Yo dad's so stupid, he came back with the milk!
Dad Jokes
Me: I want a PS5.
Dad: Alright, I will say no.
What did the mom tell her son when he asked for a bowl of cereal? "Sorry your dad wasn't came back with the milk yet."
What's the difference between cancer and my dad?
Cancer is still here. ๐๐๐ ๐ ๐๐๐ช๐ช๐ฅ๐ฅ๐ญ๐ญ
Trump: Caillou, can you please stop whining? That squirrel didnโt just eat our pizza, he also ditched your dad, and heโs your stepdad now.
Caillou: Why Iโm bald, Trumpy?
Trump: I donโt know, but what I do know is that youโre a massive shit stain.
What's small, has no dad, and looks like Bugs Bunny?
Ben after he trips over the giant curb!
I've never been to Bradford before until today. While driving through the city center with my dad I asked, "Would you set up a business here?", to which he responded "No".
So I asked "Why not, you'd make us rich!", He gave me a confused face and asked, "How so?".
So I said, "Because sales would be fucking booming!"
I know, it's an awful joke.
Wanna hear a joke? Your dad leaving you, you sad clown!
Why do orphans always ask Alexa to order milk?
Because their dad never brought it home.
We were so poor my dad would give me a penny not to eat supper.
I'd put it under my pillow and while I was sleeping, he would come in and take it. In the morning, he would holler at me for losing the penny.

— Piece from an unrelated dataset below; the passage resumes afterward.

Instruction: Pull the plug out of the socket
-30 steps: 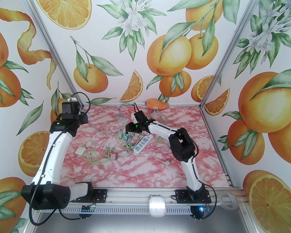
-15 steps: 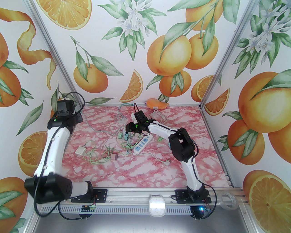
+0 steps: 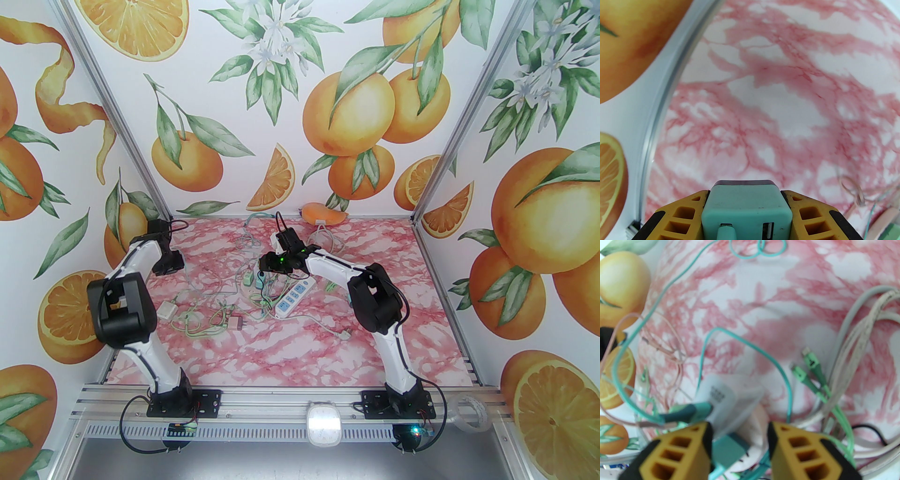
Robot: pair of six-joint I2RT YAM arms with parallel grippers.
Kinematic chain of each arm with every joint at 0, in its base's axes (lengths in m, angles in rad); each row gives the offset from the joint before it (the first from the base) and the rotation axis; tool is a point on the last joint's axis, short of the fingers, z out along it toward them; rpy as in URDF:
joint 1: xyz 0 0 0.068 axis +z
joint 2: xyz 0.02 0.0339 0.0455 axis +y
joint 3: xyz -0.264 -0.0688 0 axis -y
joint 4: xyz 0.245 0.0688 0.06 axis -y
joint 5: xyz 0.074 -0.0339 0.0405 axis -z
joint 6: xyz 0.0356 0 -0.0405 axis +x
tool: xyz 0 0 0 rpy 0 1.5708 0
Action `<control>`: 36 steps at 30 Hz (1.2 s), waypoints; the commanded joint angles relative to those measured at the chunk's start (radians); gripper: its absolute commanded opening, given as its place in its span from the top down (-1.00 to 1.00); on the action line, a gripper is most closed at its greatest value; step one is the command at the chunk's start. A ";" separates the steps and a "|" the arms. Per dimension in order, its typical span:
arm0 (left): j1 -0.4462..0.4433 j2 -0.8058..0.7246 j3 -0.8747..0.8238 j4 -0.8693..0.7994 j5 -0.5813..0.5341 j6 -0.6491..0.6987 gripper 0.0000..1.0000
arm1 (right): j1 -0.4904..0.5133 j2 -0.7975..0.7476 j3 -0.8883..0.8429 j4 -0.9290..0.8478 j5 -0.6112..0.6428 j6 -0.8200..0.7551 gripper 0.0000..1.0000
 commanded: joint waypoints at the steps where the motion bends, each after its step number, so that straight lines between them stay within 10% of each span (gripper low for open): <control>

Mother: We need to talk about sex...
Jason: Oh, sex, tell me what do you wanna know.
Jason had a big whooping from his mother and big spanking from his dad.
Your dad's a cunt.
Why did Morganโs dad leave her?
She kept making dad jokes.
You know what they say: "Location, location, location." So my dad stuck a thermometer up his butt, and now he has degrees.

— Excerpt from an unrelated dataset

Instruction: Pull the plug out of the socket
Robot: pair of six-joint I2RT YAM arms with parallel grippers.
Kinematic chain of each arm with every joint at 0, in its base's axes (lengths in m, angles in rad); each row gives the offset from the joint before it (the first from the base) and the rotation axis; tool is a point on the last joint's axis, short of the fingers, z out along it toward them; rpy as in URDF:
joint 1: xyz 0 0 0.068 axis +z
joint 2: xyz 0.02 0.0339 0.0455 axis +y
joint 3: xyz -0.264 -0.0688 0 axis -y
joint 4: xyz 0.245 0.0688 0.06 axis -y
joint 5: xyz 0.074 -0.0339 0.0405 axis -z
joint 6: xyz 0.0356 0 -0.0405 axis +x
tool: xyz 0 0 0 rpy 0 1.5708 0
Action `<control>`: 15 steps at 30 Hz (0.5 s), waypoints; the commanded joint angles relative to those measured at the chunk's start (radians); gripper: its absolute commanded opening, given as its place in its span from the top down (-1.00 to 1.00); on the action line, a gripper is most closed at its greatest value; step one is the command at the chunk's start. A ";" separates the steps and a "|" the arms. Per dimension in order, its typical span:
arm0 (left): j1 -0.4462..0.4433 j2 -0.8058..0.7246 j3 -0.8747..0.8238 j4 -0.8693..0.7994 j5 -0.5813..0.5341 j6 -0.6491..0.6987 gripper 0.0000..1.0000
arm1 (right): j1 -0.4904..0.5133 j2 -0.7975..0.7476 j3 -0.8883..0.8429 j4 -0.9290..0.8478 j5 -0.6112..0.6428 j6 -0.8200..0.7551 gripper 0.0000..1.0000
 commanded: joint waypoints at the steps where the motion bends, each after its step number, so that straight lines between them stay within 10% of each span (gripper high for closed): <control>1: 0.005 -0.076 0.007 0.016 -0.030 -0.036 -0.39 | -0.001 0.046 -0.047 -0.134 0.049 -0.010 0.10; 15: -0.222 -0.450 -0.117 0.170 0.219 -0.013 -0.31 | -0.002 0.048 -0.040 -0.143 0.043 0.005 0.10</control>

What is black and white and sits in a tree?
A fridge wearing a leather jacket! XD
If your dad said, "Take out the trash," he means to take you out.
Son: I love you, Dad.
Dad gets in car and drives away.
Hungry: Dad, I'm hungry.
Dad: Hi, Hungry, I'm Dad.
Hungry: Why did you name me like this? :/
I asked my mom to make me a brat. She was sleepy but I said do it anyway. My mom and my dad had fucked last night so he was on the couch but naked. She took a knife and sliced his dick, then put it on a bun, then ketchup and mustard. I said this tasted funny. She was snoring, then I threw it and said, "EW IS THIS A DICK WHAT THE FUCK AHHH!!!!?!?!!!!"
Ever since that day, they haven't fucked again because he ain't got nun to fuck with.
My penis is too big for my dad to suck it, so my mum sucks it instead.